De plus, les rapports violents de genre, de race, de sexualité traversent toutes nos représentations, et pas seulement la pornographie. On peut alors voir le porno comme un miroir grossissant et déformé par les intérêts capitalistes de ce qui excite les principaux consommateurs. Si interdire la pornographie semble à peu près impossible et pas forcément efficace, il est par contre permis de la penser autrement. Un encadrement plus adapté aux besoins de cette industrie permettrait aux travailleur-ses d’exercer en sécurité. Une diversification des financements limiterait la dépendance aux entreprises en situation de monopole sur ce marché, et permettrait peut-être de réduire le racisme, sexisme, homo et transphobie qui l’habitent aujourd’hui.

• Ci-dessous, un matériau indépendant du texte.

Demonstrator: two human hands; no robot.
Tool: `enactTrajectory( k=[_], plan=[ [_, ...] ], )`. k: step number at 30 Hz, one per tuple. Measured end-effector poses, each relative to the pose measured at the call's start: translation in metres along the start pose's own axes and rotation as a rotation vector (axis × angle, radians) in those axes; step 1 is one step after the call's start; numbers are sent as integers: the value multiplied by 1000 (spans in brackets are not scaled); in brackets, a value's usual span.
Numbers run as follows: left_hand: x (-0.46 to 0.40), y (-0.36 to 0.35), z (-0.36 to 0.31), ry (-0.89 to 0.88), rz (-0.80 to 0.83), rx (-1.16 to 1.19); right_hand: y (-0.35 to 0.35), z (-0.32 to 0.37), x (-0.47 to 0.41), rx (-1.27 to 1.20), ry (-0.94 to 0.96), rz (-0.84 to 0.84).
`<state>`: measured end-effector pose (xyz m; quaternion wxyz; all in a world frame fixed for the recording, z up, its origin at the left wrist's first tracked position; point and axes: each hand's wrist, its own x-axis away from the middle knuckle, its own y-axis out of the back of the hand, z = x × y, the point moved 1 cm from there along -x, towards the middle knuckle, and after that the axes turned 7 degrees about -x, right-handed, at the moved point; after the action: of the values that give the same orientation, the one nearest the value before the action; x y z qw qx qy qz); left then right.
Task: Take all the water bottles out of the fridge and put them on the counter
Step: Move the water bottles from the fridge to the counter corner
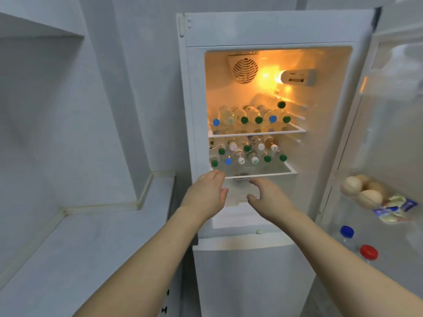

Sur la question de la protection des mineur-es, la pornographie est une ressource parmi d’autres dans la recherche d’informations autour de la sexualité. Comme souligné encore récemment par les chercheuses Yaëlle Amsellem-Mainguy et Delphine Rahib, les pairs (partenaires, ami-es) sont toujours la première source d’information pour les jeunes.S’il n’existe aucun consensus sur le lien entre consommation de porno et criminalité sexuelle, l’importance d’ouvrir des espaces de parole et d’information autour de la sexualité à destination des enfants et des adolescent-es ne fait elle, aucun doute pour construire une vie affective et sexuelle épanouie, et non-violente. On attend toujours des actions significatives des pouvoirs publics en ce sens.